- _TASK OBJECTIVE_: Look through the data below and show every line that includes "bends".

- _MATERIAL PROVIDED_:

================

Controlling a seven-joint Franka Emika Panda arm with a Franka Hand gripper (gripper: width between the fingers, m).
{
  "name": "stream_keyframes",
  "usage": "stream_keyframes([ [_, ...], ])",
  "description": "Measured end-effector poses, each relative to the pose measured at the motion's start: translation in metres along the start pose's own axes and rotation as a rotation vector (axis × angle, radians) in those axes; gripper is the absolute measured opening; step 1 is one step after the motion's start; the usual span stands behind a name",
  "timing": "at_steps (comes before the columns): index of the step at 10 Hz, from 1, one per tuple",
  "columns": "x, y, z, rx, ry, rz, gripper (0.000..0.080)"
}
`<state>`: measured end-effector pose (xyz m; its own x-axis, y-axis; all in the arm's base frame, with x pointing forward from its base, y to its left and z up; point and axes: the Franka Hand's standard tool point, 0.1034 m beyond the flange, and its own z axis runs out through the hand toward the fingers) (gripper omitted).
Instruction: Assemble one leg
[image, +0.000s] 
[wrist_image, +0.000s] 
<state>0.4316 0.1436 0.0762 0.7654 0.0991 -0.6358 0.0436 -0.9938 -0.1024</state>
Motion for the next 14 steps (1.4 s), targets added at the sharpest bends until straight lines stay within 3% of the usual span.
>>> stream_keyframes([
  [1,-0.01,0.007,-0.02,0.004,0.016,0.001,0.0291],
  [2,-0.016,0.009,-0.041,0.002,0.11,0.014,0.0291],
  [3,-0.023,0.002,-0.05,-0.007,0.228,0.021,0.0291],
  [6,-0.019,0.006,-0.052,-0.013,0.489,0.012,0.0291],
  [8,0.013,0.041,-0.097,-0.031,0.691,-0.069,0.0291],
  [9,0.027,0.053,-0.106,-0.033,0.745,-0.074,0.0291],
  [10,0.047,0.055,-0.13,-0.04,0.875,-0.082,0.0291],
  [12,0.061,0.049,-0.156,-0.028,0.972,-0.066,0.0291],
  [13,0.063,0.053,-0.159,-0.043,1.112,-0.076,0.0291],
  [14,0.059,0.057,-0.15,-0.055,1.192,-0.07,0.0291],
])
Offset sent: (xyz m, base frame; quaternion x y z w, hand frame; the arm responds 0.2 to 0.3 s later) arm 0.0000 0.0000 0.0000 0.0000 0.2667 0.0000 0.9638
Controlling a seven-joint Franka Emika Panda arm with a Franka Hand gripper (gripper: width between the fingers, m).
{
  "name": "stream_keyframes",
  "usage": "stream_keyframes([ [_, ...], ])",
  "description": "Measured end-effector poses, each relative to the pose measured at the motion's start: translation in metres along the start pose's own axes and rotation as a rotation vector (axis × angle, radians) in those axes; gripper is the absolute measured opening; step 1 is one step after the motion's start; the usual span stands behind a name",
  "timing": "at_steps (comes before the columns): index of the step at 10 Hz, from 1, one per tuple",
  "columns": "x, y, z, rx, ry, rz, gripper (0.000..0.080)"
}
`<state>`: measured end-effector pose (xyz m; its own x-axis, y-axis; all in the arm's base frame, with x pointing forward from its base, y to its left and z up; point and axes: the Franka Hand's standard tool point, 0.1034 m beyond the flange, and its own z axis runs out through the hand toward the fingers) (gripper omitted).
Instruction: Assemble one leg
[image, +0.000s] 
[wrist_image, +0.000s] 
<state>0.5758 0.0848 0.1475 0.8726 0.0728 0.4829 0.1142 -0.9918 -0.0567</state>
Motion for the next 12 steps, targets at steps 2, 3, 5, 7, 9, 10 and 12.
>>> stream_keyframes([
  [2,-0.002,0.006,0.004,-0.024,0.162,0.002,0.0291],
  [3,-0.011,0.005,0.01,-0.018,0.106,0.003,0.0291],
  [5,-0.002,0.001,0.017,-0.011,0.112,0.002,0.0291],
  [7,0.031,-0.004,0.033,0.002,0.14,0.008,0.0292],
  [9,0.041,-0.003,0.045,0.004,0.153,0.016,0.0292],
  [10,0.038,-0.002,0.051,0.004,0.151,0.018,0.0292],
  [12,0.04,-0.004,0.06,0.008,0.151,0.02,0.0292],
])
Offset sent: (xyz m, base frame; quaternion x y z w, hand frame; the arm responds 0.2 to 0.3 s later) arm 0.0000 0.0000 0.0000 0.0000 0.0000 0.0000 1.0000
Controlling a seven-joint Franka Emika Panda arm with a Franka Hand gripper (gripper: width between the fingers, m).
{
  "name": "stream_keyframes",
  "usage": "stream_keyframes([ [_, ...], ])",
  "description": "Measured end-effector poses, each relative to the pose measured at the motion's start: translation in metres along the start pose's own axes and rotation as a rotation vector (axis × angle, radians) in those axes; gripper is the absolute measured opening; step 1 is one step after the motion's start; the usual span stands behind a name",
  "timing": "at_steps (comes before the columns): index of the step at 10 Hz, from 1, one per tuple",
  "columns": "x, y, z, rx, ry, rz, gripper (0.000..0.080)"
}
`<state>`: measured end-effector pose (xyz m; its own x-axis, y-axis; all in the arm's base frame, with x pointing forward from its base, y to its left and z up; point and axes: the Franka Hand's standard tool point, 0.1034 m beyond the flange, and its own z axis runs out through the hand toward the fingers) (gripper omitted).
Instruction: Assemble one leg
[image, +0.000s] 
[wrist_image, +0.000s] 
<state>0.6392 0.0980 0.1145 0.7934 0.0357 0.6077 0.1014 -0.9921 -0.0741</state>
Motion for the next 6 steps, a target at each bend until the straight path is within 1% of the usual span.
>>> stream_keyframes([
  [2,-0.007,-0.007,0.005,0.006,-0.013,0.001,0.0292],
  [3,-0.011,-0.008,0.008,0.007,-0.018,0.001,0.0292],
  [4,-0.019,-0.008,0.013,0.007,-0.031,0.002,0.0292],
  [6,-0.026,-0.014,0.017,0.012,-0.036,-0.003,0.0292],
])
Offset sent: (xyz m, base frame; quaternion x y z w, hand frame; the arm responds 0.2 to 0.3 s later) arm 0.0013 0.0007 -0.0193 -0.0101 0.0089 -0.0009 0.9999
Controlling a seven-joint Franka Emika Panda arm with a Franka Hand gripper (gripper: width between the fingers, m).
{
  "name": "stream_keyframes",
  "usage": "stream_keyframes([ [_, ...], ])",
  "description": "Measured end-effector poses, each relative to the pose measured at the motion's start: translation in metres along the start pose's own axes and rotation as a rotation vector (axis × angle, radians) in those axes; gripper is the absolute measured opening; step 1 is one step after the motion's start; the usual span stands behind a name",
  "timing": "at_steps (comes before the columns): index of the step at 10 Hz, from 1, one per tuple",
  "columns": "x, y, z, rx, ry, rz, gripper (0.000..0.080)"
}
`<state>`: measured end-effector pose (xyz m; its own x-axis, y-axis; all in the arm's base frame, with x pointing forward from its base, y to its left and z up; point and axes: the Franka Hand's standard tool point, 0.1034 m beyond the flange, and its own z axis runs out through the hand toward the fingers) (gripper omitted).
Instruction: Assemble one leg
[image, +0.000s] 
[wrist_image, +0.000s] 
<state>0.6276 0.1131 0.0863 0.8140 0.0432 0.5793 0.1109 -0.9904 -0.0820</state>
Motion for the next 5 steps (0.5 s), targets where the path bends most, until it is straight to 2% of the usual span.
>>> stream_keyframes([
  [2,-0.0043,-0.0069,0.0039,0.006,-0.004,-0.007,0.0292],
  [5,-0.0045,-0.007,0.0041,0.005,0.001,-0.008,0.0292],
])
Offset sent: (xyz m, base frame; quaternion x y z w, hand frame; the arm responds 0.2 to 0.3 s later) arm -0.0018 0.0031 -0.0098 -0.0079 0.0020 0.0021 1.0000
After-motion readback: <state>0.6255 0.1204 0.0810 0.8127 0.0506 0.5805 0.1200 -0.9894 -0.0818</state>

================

- _TASK ANSWER_:
Motion for the next 14 steps (1.4 s), targets added at the sharpest bends until straight lines stay within 3% of the usual span.
Motion for the next 5 steps (0.5 s), targets where the path bends most, until it is straight to 2% of the usual span.

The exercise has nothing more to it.